The Hempstead Branch’s Cherry Valley Avenue Bridge was struck by vehicles 162 times over a 12-year period from 2010 to 2022. Comparatively, the second-most struck railroad bridge, located at St. James Street and Chestnut Street, also on the Hempstead Branch, was struck 50 times. Since 2018, thanks in part to the LIRR Main Line Expansion Project between Floral Park and Hicksville, the MTA has raised the heights of seven bridges in Nassau County, including what had been the third-most-struck bridge, a low-lying 1911-era bridge at Nassau Blvd. in Garden City with a clearance of 11 feet 6 inches, which was replaced in Oct. 2019, with a new bridge with a 14 foot clearance. Nearby, the MTA had replaced the frequently struck bridge carrying the LIRR Main Line over Post Avenue in Westbury in Oct. 2017, raising its height from 11 feet 10 inches to 14 feet.

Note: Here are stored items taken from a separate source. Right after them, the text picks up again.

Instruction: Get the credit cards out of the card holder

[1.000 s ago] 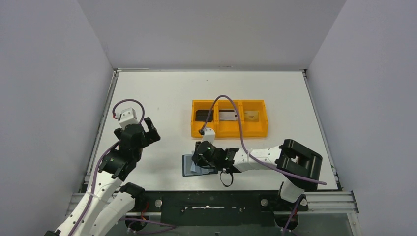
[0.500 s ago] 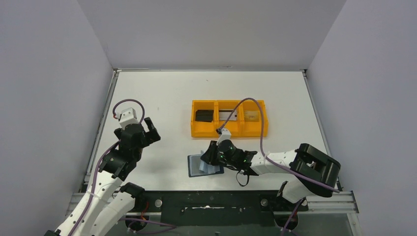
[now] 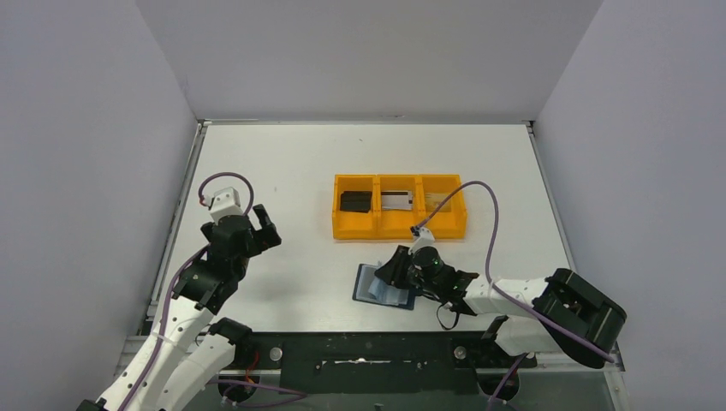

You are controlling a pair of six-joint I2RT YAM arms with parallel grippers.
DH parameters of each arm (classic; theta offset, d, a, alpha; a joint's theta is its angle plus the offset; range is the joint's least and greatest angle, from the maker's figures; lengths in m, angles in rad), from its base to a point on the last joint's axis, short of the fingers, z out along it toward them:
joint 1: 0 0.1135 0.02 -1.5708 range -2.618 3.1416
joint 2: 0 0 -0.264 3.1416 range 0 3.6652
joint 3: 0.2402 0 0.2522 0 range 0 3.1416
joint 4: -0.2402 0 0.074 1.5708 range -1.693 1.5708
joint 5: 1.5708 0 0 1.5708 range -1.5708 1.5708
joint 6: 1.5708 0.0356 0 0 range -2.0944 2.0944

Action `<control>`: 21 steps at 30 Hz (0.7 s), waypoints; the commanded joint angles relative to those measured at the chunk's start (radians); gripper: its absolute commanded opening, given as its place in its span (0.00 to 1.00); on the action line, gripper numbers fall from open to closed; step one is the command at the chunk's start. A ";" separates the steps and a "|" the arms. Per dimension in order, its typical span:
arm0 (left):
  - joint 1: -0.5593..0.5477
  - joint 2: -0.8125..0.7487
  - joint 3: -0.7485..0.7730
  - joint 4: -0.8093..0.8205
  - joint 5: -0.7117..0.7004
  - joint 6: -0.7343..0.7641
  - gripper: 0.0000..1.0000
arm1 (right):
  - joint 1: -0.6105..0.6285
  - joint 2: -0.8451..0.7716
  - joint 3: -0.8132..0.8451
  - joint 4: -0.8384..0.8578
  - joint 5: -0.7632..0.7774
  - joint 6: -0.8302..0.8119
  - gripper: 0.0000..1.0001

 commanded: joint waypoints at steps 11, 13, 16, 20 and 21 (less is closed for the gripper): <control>0.006 0.092 -0.069 0.227 0.616 -0.077 0.86 | 0.026 0.147 0.177 0.235 -0.108 0.054 0.19; 0.005 0.105 -0.084 0.248 0.676 -0.096 0.85 | 0.030 0.198 0.199 0.305 -0.144 0.072 0.20; 0.004 0.128 -0.096 0.263 0.732 -0.090 0.85 | 0.021 0.253 0.218 0.346 -0.178 0.092 0.20; 0.000 0.178 -0.101 0.267 0.805 -0.090 0.82 | -0.012 0.278 0.174 0.411 -0.213 0.124 0.20; -0.002 0.188 -0.104 0.275 0.821 -0.094 0.81 | -0.021 0.279 0.161 0.431 -0.221 0.130 0.20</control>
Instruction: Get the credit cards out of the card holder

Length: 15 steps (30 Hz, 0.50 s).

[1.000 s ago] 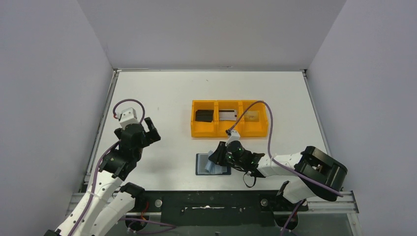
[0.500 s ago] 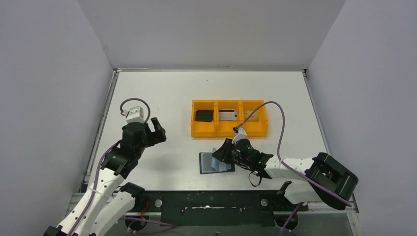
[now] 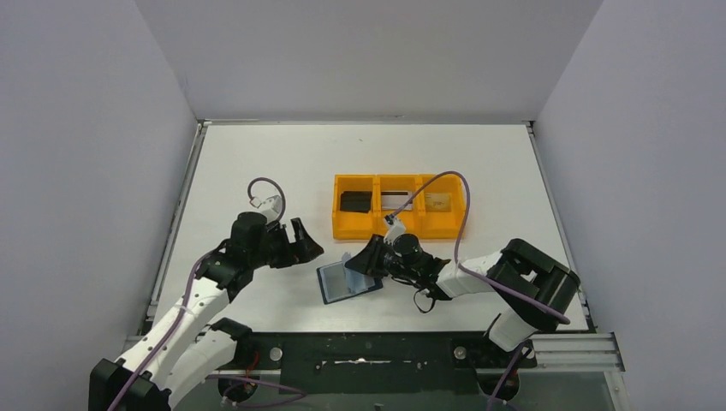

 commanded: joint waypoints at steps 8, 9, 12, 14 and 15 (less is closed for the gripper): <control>-0.117 0.141 -0.001 0.216 0.192 -0.081 0.71 | -0.075 0.055 -0.087 0.267 -0.081 0.072 0.20; -0.144 0.159 0.003 0.229 0.177 -0.089 0.70 | -0.079 0.064 -0.099 0.298 -0.086 0.082 0.20; -0.212 0.209 -0.001 0.312 0.152 -0.133 0.68 | -0.089 0.088 -0.126 0.367 -0.100 0.109 0.20; -0.246 0.247 -0.006 0.379 0.138 -0.165 0.64 | -0.095 0.101 -0.138 0.403 -0.103 0.124 0.19; -0.253 0.267 -0.009 0.397 0.126 -0.179 0.61 | -0.097 0.107 -0.145 0.420 -0.105 0.131 0.19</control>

The project to raise the bridge is part of an $17.7 billion investment to transform and modernize the Long Island Rail Road that is funding more than 100 projects, including the opening of service to Grand Central Madison; construction of a more spacious LIRR Concourse at Penn Station and a new entrance at 33 St.; renewal and upgrading of 36 stations and 17 bridges; activation of the Positive Train Control safety system; installation of 13 miles of second track between Farmingdale and Ronkonkoma; upgrades to 15 electrical substations; parking capacity increases; yard expansions, and more. Additionally, the MTA, together with NJ Transit and Amtrak, plans to seek federal funding to rebuild Penn Station into a world-class, single-level terminal.